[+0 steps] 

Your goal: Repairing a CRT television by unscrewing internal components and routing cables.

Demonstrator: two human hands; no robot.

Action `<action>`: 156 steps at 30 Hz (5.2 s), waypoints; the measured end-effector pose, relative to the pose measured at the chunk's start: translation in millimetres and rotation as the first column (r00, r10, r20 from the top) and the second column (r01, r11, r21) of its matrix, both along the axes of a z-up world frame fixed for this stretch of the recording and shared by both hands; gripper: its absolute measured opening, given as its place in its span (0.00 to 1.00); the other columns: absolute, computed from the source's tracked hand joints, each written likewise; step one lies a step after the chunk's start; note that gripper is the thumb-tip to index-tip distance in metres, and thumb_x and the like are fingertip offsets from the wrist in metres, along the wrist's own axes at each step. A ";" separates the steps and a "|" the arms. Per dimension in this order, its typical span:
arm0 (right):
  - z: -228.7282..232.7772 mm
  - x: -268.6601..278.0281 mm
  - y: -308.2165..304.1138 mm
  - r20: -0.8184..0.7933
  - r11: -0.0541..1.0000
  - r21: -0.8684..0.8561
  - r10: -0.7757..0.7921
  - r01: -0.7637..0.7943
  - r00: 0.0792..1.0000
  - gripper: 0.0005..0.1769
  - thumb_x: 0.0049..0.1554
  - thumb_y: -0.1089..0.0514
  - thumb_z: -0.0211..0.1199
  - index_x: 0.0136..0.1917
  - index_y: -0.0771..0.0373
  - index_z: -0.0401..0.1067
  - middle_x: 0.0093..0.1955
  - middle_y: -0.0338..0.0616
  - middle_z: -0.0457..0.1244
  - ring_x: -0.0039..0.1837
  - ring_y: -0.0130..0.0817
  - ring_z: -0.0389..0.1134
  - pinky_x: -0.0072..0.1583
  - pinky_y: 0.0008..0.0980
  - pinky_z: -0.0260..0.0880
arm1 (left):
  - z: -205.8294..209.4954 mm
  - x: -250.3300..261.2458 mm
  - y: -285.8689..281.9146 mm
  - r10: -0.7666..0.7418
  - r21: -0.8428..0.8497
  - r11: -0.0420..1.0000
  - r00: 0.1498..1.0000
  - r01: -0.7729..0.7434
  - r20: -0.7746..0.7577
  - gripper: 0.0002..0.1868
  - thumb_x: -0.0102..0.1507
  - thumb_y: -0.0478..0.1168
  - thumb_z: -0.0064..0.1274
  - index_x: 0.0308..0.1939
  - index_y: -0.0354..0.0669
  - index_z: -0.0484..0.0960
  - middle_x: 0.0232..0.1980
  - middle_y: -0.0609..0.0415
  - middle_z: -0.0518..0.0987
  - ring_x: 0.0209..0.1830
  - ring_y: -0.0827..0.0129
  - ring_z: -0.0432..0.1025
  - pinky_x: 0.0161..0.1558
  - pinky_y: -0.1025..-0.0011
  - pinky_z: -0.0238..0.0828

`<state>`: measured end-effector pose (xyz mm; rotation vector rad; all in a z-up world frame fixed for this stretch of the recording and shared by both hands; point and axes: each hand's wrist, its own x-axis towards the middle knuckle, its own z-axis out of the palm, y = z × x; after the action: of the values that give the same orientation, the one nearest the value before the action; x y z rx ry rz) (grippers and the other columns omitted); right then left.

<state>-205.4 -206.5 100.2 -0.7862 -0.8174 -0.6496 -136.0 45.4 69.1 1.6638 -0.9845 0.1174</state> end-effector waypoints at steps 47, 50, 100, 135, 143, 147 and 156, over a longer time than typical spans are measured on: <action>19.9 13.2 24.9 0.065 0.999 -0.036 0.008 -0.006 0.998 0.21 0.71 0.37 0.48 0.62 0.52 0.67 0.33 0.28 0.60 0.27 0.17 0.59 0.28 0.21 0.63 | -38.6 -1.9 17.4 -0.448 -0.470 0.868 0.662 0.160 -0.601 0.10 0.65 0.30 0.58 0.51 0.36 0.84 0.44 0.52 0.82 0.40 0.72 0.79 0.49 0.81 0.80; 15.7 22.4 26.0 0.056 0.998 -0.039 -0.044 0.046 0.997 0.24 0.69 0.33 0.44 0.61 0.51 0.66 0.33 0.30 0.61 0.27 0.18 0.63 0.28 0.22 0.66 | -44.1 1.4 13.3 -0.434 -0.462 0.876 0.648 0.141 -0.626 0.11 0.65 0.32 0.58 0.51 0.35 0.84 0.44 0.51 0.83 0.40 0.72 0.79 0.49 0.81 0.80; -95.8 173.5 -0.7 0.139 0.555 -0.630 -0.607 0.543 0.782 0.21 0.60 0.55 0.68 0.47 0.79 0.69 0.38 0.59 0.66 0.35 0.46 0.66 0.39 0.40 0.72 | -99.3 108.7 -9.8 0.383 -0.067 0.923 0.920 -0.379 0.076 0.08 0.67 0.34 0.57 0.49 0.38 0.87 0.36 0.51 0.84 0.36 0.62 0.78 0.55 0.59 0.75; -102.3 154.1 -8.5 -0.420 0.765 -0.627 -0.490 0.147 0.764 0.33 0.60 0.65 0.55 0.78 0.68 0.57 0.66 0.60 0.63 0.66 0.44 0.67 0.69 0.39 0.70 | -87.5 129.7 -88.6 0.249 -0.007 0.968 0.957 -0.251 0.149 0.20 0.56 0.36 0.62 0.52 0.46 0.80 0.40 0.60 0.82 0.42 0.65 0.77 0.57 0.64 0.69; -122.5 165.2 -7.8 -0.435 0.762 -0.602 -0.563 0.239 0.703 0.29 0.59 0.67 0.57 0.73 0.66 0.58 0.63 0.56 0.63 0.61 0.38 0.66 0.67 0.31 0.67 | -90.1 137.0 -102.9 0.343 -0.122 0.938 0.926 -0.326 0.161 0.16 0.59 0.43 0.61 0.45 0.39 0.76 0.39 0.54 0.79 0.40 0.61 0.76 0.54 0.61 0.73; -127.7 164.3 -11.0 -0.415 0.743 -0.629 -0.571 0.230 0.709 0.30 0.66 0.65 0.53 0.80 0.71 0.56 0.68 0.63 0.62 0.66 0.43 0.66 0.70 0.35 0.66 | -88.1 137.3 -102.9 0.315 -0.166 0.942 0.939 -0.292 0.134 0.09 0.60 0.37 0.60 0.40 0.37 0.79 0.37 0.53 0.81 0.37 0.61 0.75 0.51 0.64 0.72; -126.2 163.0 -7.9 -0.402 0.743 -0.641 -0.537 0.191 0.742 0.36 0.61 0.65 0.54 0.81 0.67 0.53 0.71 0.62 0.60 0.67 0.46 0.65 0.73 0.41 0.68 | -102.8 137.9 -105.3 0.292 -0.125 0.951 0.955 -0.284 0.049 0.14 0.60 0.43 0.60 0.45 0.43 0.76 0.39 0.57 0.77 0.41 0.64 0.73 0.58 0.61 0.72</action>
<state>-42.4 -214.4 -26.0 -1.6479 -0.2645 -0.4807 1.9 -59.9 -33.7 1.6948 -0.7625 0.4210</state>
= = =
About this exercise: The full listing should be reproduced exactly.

Finished task:
[+0 steps] 

Your goal: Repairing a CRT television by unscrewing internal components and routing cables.

Demonstrator: two human hands; no robot.

Action `<action>`: 156 steps at 30 Hz (5.2 s), waypoints; the measured end-effector pose, relative to the pose measured at the chunk's start: translation in millimetres and rotation as the first column (r00, r10, r20 from the top) and the second column (r01, r11, r21) of its matrix, both along the axes of a z-up world frame fixed for this stretch of the recording and shared by both hands; gripper: its absolute measured opening, given as its place in its span (0.00 to 1.00); the other columns: absolute, computed from the source's tracked hand joints, each written likewise; step one lies a step after the chunk's start; note that gripper is the thumb-tip to index-tip distance in metres, and thumb_x and the like are fingertip offsets from the wrist in metres, along the wrist's own axes at each step. A ";" separates the steps and a "|" the arms. Per dimension in this order, its typical span:
arm0 (right):
  - z: -228.7282..232.7772 mm
  - x: -268.6601..278.0281 mm
  - y: -308.2165..304.1138 mm
  - r20: -0.8184..0.7933
  - r11: -0.0541..1.0000
  - r21: -0.8684..0.8561
  - r10: -0.7757..0.7921
  - r01: -0.7637..0.7943
  - r00: 0.0792..1.0000
  - gripper: 0.0005..0.1769
  - thumb_x: 0.0049..0.1554
  - thumb_y: -0.1089..0.0514
  - thumb_z: -0.0211..0.1199
  - index_x: 0.0136..0.1917
  - index_y: -0.0771..0.0373
  - index_z: -0.0401..0.1067
  - middle_x: 0.0093..0.1955
  - middle_y: -0.0338..0.0616
  - middle_z: -0.0457..0.1244
  - ring_x: -0.0039..0.1837
  - ring_y: -0.0130..0.0817
  - ring_z: -0.0389..0.1134
  - pinky_x: -0.0072..0.1583
  - pinky_y: 0.0008..0.0980
  - pinky_z: -0.0260..0.0880
arm1 (left):
  - z: -205.8294..209.4954 mm
  - x: -250.3300..261.2458 mm
  - y: -285.8689..281.9146 mm
  - r10: -0.7666..0.7418
  - r21: -0.8428..0.8497
  - r11: -0.0420..1.0000
  - r00: 0.1498..1.0000
  - r01: -0.7729..0.7434
  - r20: -0.7746..0.7577
  - gripper: 0.0002..0.1868
  - thumb_x: -0.0102..0.1507
  - thumb_y: -0.0478..0.1168
  - thumb_z: -0.0064..0.1274
  - index_x: 0.0308..0.1939
  - index_y: -0.0354..0.0669
  - index_z: -0.0484..0.0960
  - middle_x: 0.0232..0.1980
  - middle_y: -0.0609..0.0415
  - middle_z: -0.0518..0.0987
  - ring_x: 0.0209..0.1830
  - ring_y: -0.0827..0.0129
  - ring_z: -0.0432..0.1025
  - pinky_x: 0.0161..0.1558
  - pinky_y: -0.1025..-0.0011
  - pinky_z: -0.0238..0.0828

`<state>`: measured end-effector pose (xyz mm; rotation vector rad; all in a z-up world frame fixed for this stretch of the recording and shared by both hands; point and axes: each hand's wrist, its own x-axis towards the middle knuckle, its own z-axis out of the palm, y = z × x; after the action: of the values that give the same orientation, the one nearest the value before the action; x y z rx ry rz) (grippers and the other columns omitted); right then left.

<state>-205.4 -206.5 100.2 -0.7862 -0.8174 -0.6496 -136.0 45.4 69.1 1.6638 -0.9845 0.1174</state> end-effector waypoints at steps 47, 50, 100, 135, 143, 147 and 156, over a longer time than typical spans are measured on: <action>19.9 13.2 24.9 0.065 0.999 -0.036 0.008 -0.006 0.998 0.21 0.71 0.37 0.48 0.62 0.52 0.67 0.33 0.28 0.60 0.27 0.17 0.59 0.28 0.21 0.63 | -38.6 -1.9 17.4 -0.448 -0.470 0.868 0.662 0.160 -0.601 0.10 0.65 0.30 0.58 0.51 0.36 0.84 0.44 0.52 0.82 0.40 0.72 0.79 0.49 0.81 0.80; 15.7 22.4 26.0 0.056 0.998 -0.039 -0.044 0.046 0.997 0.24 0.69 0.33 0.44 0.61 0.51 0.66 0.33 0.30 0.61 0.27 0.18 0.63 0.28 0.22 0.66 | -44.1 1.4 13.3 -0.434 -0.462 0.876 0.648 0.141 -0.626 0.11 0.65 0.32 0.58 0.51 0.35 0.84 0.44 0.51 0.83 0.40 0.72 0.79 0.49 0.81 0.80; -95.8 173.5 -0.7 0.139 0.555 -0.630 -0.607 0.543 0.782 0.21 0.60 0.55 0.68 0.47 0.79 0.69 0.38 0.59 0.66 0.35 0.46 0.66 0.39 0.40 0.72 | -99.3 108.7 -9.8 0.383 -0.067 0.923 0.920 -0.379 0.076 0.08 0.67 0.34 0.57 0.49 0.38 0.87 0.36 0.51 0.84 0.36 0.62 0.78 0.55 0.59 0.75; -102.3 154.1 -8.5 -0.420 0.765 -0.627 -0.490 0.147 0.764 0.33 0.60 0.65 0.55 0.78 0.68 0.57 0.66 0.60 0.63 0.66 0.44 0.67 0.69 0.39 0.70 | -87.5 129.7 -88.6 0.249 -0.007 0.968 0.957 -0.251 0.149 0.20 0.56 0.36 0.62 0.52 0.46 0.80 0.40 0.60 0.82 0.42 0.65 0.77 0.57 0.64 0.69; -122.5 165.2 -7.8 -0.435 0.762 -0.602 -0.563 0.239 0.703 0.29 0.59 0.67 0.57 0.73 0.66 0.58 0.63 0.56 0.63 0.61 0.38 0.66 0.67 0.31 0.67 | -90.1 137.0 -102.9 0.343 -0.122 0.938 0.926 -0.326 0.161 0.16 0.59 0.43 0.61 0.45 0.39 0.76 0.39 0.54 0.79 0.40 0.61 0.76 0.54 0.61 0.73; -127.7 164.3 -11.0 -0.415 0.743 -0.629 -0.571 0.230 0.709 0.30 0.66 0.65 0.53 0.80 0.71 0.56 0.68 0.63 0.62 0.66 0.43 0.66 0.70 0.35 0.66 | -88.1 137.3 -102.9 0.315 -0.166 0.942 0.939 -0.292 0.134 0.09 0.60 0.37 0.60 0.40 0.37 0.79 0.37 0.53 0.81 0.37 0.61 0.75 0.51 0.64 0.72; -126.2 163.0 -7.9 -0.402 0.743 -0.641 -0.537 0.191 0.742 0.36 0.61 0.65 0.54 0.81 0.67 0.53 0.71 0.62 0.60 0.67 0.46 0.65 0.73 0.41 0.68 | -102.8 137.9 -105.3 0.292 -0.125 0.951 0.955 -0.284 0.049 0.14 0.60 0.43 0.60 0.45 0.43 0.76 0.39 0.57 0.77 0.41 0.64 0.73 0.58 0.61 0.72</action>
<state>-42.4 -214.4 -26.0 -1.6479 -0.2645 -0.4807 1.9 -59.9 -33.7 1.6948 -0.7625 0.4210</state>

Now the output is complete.